The Wisconsin Legislature has adjourned for the 2023-25 Session and will now focus on the 2024 Campaign cycle.  Below are some highlights from the 2023-2025 Legislative Session.  

Wisconsin Grants Level Funded for 2023-2025

Federal Student Aid (FAFSA) resulting from the FAFSA Simplification Act are expected to increase eligibility for programs at the federal and state levels. Given this and a desire to increase grant awards to low-income students, WAICU requested a $25.5 million increase over the current funding level in the Wisconsin Grant appropriation for low-income students attending private, nonprofit institutions. The appropriation is currently set at just more than $57 million for the biennium. We have already begun working on our strategy for Wisconsin Grants appropriation increases in the 2025-2027 Biennial budget.

Financial Aid Modernization Act Update

WAICU worked closely with the Universities of Wisconsin, the Wisconsin Technical College System (WTCS), and the Tribal Colleges since passage of the FAFSA Simplification Act to examine current student aid formulas and to identify the statutory changes that needed to be made, due to changes created by the FAFSA Simplification Act that will also impact state law.

The legislation passed the full Legislature unanimously and was signed into law on December 6, 2023 and is now 2023 Act 80. https://docs.legis.wisconsin.gov/2023/related/acts/80  Due to the enacted statutory changes in the Financial Aid Modernization Act and a new methodology for private, nonprofit institutions, WAICU proposed a new formula for private, nonprofit students that will allow us to more efficiently allocate our $28.5 million annual appropriation to students and raised the maximum award to $4,400. The Higher Educational Aids Board approved WAICU’s newly designed formula at their January 26, 2024, board meeting. Please see the revised formula here. 

Council on Veterans Programs

Legislation was introduced to add higher education representation on the Department of Veterans Affairs, Council on Veterans programs. Initially, only the Universities of Wisconsin and Wisconsin Technical College System Representatives were included. WAICU worked with the legislative authors to successfully amend the bill to include a WAICU representative.
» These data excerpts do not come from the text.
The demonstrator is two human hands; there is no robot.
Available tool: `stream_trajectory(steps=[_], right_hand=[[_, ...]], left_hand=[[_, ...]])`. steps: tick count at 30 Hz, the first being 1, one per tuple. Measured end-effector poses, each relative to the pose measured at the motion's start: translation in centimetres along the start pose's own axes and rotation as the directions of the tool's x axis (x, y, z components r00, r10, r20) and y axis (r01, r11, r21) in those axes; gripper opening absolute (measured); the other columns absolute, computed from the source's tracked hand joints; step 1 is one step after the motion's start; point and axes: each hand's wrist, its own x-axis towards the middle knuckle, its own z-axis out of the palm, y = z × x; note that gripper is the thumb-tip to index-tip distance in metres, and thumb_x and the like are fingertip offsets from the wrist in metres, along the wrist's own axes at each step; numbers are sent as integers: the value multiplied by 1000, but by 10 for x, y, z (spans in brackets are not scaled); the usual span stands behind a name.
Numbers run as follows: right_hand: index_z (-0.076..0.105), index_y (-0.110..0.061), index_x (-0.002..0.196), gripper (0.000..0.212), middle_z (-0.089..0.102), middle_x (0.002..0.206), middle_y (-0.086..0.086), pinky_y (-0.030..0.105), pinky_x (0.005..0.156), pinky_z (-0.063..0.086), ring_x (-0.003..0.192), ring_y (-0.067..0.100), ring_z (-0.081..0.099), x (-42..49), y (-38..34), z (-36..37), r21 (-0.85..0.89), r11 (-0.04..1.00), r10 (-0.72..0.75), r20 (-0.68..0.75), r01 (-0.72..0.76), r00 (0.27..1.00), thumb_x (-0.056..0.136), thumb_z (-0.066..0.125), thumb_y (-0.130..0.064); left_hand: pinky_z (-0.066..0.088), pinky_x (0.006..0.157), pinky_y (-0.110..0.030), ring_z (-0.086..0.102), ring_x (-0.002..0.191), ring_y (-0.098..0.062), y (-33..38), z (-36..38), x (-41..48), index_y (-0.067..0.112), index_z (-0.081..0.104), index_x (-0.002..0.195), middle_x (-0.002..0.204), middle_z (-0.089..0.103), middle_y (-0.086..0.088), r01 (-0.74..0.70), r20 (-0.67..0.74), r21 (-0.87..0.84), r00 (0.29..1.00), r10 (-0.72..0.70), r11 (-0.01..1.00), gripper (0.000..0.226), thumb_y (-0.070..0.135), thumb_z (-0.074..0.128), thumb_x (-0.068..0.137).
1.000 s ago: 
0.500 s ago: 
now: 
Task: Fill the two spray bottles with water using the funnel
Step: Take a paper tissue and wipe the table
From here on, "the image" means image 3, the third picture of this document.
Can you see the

This representation will be helpful to ensure the veterans education programs available at private, nonprofit institutions are represented with parity to those at public institutions. 
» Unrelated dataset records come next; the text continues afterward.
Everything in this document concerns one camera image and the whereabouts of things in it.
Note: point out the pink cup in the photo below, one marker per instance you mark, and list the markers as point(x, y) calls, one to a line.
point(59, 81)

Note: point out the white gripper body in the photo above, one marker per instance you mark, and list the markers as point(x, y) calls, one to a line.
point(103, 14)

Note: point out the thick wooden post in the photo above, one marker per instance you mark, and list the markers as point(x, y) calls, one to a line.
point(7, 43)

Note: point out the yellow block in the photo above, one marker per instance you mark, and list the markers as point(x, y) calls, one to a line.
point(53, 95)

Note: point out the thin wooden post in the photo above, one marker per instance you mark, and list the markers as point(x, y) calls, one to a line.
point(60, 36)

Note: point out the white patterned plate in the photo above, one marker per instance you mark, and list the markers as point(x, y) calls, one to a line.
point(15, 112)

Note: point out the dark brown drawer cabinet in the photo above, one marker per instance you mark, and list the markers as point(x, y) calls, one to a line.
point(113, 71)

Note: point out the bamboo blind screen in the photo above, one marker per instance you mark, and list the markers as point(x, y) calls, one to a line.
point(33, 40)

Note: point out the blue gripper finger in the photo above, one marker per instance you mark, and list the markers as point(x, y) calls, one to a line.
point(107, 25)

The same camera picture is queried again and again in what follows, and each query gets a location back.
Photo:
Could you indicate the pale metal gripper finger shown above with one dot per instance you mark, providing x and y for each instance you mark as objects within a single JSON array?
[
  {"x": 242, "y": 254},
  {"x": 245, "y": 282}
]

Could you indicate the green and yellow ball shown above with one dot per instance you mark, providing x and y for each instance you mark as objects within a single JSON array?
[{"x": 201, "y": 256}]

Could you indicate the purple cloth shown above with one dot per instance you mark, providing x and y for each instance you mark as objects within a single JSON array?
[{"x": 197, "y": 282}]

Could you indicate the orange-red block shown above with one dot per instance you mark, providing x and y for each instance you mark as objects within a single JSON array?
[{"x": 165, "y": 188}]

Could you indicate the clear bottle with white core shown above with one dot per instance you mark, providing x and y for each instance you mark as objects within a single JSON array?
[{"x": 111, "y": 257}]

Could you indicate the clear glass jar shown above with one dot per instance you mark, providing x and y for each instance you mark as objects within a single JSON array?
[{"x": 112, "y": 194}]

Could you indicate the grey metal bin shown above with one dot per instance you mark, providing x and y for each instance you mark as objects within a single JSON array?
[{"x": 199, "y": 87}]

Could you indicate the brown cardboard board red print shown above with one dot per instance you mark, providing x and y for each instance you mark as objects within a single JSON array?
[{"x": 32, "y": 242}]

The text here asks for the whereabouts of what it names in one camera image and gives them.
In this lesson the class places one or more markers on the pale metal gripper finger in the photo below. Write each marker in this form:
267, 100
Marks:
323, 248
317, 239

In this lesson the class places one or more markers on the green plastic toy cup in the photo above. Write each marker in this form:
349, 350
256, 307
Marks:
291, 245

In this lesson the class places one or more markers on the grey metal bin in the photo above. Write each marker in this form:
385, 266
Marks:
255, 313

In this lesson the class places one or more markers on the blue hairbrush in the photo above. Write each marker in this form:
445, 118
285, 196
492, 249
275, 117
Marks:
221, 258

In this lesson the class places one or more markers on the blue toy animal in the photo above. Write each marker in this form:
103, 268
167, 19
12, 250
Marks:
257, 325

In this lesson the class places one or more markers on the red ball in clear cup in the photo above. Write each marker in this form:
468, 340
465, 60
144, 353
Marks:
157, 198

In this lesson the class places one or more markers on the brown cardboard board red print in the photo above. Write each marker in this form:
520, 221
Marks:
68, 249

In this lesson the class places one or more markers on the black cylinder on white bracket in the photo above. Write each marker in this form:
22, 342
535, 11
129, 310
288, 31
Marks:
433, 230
Scholarship Displacement Legislation

Legislation was introduced that would prohibit public and private, nonprofit higher education in Wisconsin from reducing institutional gift aid because of a private or external scholarship. WAICU worked with the Universities of Wisconsin and UW-Madison to oppose this legislation. The inclusion of WAICU in this bill is particularly concerning as the bill was introduced to address one student’s concerns over the Bucky’s Tuition Promise Program at UW-Madison, and all sectors were pulled into the bill as a result. The bill was not brought to a vote in the Senate Committee and therefore did not move to passage this session.

Higher Education Outcome Reporting to the Higher Educational Aids Board

Legislation was introduced requiring all institutions of higher education, public and private, to report the average salary of the institution’s graduates at intervals of one year, five years, and ten years after graduation. Every fifth-year institution also would be required to report the percentage of graduates by major who are employed five years after graduation in their field of cstudy, the average salary of graduates employed in their field of study, and the average salary of graduates employed but not in their field of study.

Institutions also would have to report debt levels of students and costs of attendance. This information would then be shared with the Department of Public Instruction and be included in high school Academic and Career Plans. WAICU testified in opposition, sharing that the data in the later reporting years could not be reported with any level of accuracy and given the U.S. Department of Education’s (USDE) impending Financial Value Transparency regulations, the new law was unnecessary. The legislature agreed not to move the bill forward to passage this session. But given the higher education degree outcomes, this legislation may reemerge in a future legislative session.